Planning Officer
Process planning applications, develop local planning policy, and enforce development control on behalf of a local planning authority — a statutory function underpinning every built environment decision in England.
Low
Moderate
BSc: 3 years; MSc: 1 year postgraduate (with relevant first degree); Chartered Town Planner Apprenticeship: 3–4 years. APC to full MRTPI: typically 2–3 years post-qualification in practice.
RTPI-accredited BSc Town Planning (Level 6) or RTPI-accredited MSc/MA Town Planning (Level 7) for graduates with a cognate first degree; Level 7 Chartered Town Planner Degree Apprenticeship now available. LRTPI membership on graduation; MRTPI via APC after qualifying experience.
possible
What you do
Planning officers work for local planning authorities (LPAs) — typically district, borough, or unitary councils — carrying out the statutory functions of the planning system under the Town and Country Planning Act 1990. The core of the role is development management: assessing planning applications submitted by homeowners, developers, and public bodies. This involves reviewing application documents, consulting statutory and non-statutory consultees (highways, Environment Agency, Historic England, neighbours), assessing proposals against the Local Plan and National Planning Policy Framework (NPPF), and writing detailed officer reports with a recommendation for approval or refusal. You present major applications to the Planning Committee, fielding questions from elected members and members of the public.
Many planning officers also work on forward planning or policy: preparing Local Plans and supplementary planning documents, undertaking evidence base studies, responding to calls for sites, and managing public consultations. Some specialise in enforcement — investigating alleged breaches of planning control, serving Planning Contravention Notices, and where necessary issuing Enforcement Notices and taking prosecutions. Others work in specialist areas such as listed buildings and conservation areas, minerals and waste planning, or urban design.
Professional progression is governed by the Royal Town Planning Institute (RTPI). Most planning officers work towards Licentiate membership (LRTPI) during their degree or apprenticeship, then progress to Chartered Member (MRTPI) through the Assessment of Professional Competence (APC) — typically completed two to three years into post. The RTPI accredits planning degrees at undergraduate and postgraduate level; a postgraduate route is common for graduates with cognate first degrees in geography, law, or architecture. Planning officers also work in private consultancy, advising developers, infrastructure promoters, and landowners on planning strategy.

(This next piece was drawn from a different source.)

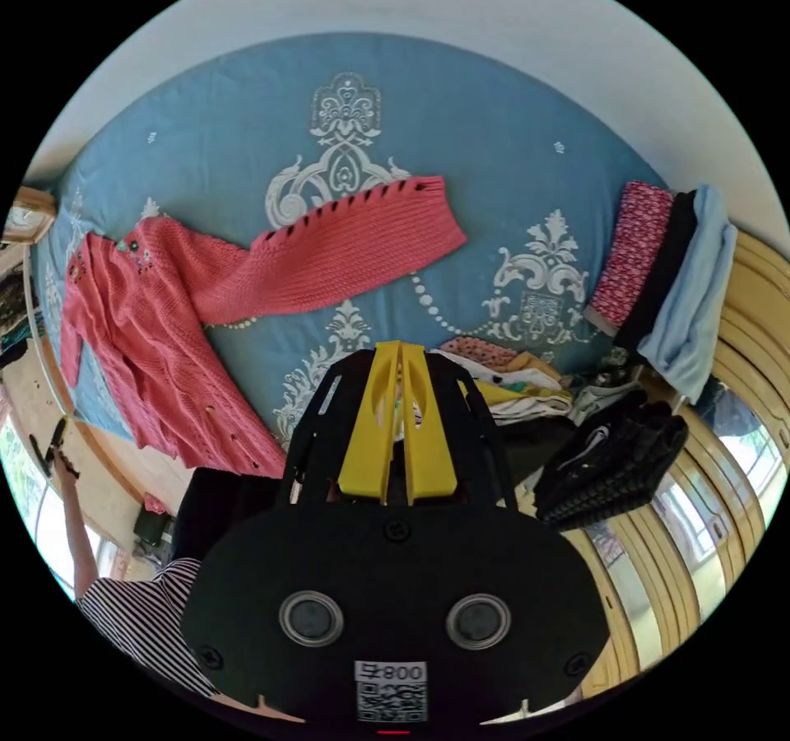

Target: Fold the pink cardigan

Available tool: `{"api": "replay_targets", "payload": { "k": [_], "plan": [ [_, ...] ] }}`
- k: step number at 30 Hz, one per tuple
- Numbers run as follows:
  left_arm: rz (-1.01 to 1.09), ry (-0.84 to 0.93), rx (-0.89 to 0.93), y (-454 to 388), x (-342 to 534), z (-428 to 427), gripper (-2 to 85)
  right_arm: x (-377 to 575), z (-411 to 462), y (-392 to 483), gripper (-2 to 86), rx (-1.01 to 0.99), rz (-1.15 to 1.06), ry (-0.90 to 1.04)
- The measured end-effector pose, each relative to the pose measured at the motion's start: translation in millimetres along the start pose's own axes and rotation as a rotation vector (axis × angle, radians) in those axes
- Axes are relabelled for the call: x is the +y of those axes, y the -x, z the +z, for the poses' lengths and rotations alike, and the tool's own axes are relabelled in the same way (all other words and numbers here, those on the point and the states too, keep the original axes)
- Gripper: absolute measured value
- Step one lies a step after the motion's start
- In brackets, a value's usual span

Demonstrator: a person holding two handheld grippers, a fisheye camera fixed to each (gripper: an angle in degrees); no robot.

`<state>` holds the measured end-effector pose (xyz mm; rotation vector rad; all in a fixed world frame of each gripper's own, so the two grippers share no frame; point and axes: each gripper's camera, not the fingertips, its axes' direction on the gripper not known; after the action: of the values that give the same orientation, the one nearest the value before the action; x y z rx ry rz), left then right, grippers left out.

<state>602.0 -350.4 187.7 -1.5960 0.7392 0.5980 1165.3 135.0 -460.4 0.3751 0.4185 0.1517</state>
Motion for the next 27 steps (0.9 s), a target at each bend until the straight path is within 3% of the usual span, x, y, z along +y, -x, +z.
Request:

Why this career is resilient
Planning is a statutory function — every planning application in England requires a local planning authority to determine it, and that process requires professional human judgement about material planning considerations: policy interpretation, visual amenity, design quality, heritage impact, flood risk, and community interest. These are multi-factored balancing exercises that require regulatory expertise, contextual knowledge of place, and accountability to elected members and the public — characteristics that resist automation. The planning system is deeply embedded in UK law, with no prospect of being offshored or replaced by algorithmic decision-making in the foreseeable future.

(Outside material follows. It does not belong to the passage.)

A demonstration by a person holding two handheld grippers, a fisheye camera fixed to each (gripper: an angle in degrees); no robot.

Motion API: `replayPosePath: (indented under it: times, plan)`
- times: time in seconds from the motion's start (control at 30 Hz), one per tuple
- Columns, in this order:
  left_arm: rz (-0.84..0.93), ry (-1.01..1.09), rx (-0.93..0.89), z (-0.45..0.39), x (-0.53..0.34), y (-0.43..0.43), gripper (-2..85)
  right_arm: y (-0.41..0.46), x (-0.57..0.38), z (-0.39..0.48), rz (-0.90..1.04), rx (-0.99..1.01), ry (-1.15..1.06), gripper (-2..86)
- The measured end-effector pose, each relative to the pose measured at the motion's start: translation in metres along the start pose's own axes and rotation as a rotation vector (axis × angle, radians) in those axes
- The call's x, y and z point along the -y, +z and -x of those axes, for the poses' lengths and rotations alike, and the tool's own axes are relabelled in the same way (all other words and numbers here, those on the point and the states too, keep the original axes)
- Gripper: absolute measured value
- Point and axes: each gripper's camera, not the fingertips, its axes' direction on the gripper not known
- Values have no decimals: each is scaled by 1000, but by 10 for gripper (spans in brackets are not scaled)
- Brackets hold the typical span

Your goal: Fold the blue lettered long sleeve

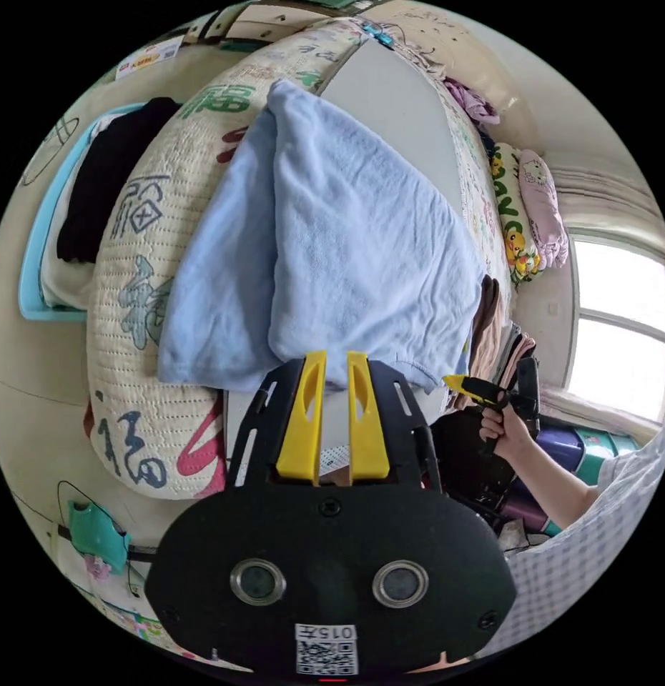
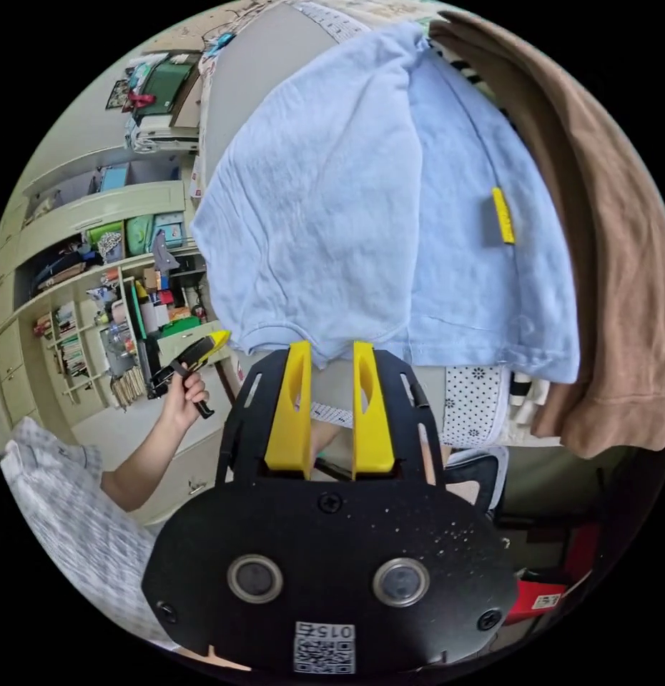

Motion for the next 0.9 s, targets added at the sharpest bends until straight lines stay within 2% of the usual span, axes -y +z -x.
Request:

Demand for planning officers is consistently strong and supply is constrained: local planning authorities across England face staffing shortages, and a well-publicised planning skills gap has prompted government investment in planning apprenticeships and salary supplements. The government's 2024 Planning and Infrastructure Bill signals significant expansion of planning activity — new settlements, infrastructure delivery, and strategic development — further driving demand for chartered planners. MRTPI status is nationally portable across all planning authority types and private consultancies, providing strong career mobility.
A typical day
A typical day begins with reviewing correspondence on a major housing application — emails from the applicant's agent, an objection from a ward councillor, and an updated highways assessment. You update the case file and draft a holding direction to pause the statutory determination clock while the transport assessment is reviewed. Mid-morning you carry out a site visit to a proposed two-storey rear extension: you photograph the site, assess the impact on the neighbouring property's light, and note the character of the surrounding area. After lunch you write the officer report for a commercial change of use application, assessing it against Local Plan employment policies and recommending approval with conditions. Late afternoon you attend a planning committee briefing meeting with the chair and legal officer ahead of next week's committee.
Routes in
Full-time college course
Study full-time at a further education college, usually for 1–2 years. You will need to fund yourself or apply for a student loan (available for Level 4+ courses).
Apprenticeship
Earn while you learn: work with an employer and study part-time, leading to a nationally recognised qualification. Typically funded by the government and your employer.
Access to Higher Education
A one-year full-time (or two-year part-time) qualification designed for adults who did not take A levels. Recognised by universities and many nursing/allied health programmes.
Pay and costs
Earning potential: Graduate/trainee planning officer: £26,000–£32,000. Chartered planning officer (MRTPI): £35,000–£48,000. Principal or team leader: £45,000–£60,000. Private sector associate/director: £55,000–£90,000+. Acute LPA shortages are driving salary uplift across the sector.
Training costs: BSc/MSc: standard university tuition fees (up to £9,250/year). Chartered Town Planner Degree Apprenticeship: fully employer-funded. RTPI APC fee payable on submission. Some LPAs fund postgraduate study in post.